Tech Trend: New Data Indicates Top Marketers Have Marketing Automation Software in Common
HubSpot’s latest research, as published in their State of Inbound 2015 report, shows that top marketers use marketing automation software in some form or another. The results from almost 4,000 respondents, the majority of which were marketers who work for B2B small to medium-sized businesses (SMBs), revealed that the “main tool in top marketers’ arsenals is a platform for automating their team’s marketing efforts.”
Some Powerful Stuff
Top marketers are learning that marketing automation is some powerful stuff. Email and lead nurturing, with reporting metrics such as delivery rates, open rate, click-thru rate, bounce rate, and conversion rates give marketers and sales teams insights they’ve never known before. When a system can trigger emails via workflows or as a follow-up to form submissions, the challenges that come with too few sales staff are often diminished. Lead management tools can collect lead intelligence data about a lead’s interests, behaviors, and level of activity, and integrate with a CRM. And when the tool includes lead segmentation to send emails, trigger automation, monitor contacts in social media, personalize website content, and build reports, it creates a powerhouse of potential to convert leads to sales.
The ability of marketing automation software to do keyword research, identify problems, and recommend improvements for search engine optimization (SEO) is putting the control into the hands of the marketer. And some of these tools provide the ability to perform competitive research to evaluate how other businesses in your field are ranking over time for the keywords you're targeting.
One of my favorite aspects of marketing automation is anonymous prospecting and targeting, i.e. the ability to see anonymous visitors and the companies and locations they're coming from, and to see what pages these anonymous visitors are viewing before and after they ultimately enter your database. Several of our latest clients and hottest prospects were known to have been cruising our website (consuming our content) before the first contact was made. That allowed us to be ready for them—doing our research on them, and identifying what of our content seemed to be drawing their interest—which has made our sales efforts much more effective.
Products like HubSpot include tools that empower content marketers with the ability to create, schedule, and publish social media posts and monitor their stream (and the streams of their competitors). As well as, determine which content resonates with their audience through likes, favorites, +1s, and retweets on connected social accounts. When these tools support blogging—a content marketer’s favorite platform—they can provide tips to help optimize each blog post for SEO, and provide integrated analytics to track blog views and subscribers over time and analyze what content is generating the most leads and customers.

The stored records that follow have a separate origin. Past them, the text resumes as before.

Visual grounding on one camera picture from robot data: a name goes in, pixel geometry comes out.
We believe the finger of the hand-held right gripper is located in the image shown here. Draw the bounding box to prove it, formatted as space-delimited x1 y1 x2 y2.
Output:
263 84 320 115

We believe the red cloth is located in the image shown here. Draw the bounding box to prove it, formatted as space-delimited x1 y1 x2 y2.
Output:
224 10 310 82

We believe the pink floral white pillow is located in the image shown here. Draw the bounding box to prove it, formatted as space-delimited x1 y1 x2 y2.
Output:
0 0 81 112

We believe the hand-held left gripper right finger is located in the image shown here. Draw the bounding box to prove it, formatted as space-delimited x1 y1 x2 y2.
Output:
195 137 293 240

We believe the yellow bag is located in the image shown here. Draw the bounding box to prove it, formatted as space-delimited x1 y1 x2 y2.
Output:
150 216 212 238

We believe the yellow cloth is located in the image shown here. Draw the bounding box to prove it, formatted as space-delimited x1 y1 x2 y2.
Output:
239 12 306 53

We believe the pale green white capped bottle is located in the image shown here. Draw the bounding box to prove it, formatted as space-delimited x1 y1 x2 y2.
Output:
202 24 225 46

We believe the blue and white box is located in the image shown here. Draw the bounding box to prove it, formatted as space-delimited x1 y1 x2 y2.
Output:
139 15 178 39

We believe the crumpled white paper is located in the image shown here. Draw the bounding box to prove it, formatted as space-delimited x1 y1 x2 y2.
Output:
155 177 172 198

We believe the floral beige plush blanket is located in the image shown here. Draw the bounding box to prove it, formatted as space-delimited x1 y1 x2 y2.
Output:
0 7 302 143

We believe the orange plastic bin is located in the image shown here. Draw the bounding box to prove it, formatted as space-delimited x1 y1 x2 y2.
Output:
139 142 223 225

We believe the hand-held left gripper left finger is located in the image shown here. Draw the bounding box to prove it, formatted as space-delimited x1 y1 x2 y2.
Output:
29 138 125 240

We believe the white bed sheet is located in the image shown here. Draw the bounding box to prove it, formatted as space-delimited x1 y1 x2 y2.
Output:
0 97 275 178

Some marketing automation also includes content management software that allows you to design and manage web pages, landing pages, and forms, and may even allow you to perform A/B testing of your landing pages or Calls-to-Action (CTAs).
Monitoring the Metrics
One of the most compelling and rewarding aspects of marketing automation software, however, is found in the reporting and analytics. Integrated metrics that span the contacts database, marketing content, and website traffic can identify the influential pages/content on the website that drive visitors, contacts, or leads, and provide data on which pages drive the most visits, contacts, and customers. There is no doubt that top marketers watch the numbers, even if the numbers are hard to come by. But with good marketing automation software, the data is much more accessible and comprehensible. And here’s some excellent insight from the report: “Marketers who check their metrics 3x+ times a week are over 20% more likely to achieve positive return on investment (ROI).” So get this—marketing automation makes accessing analytics easier and more meaningful, and when marketers access that data frequently, they are 20% more likely to achieve a positive ROI!
What Makes a Top Marketer "Top"?
So… are top marketers at the top because they use marketing automation, or is it just that marketing automation is what top marketers understand will keep them on top? Either way, according to the report, there are some pretty compelling reasons for any marketer to take the plunge:
- Those who saw a higher marketing ROI in 2014 were more likely to have used marketing automation software than not.
- Those same respondents were more likely to receive higher budgets as a result and had almost no chance of receiving a lower budget.
The report repeatedly makes a strong case for why ROI is important for the accomplishment of marketing goals—including getting increases in budgets—and top marketers understand this. Fortunately, marketing automation is one great way to both realize and demonstrate ROI. No wonder top marketers are increasingly using it to dominate.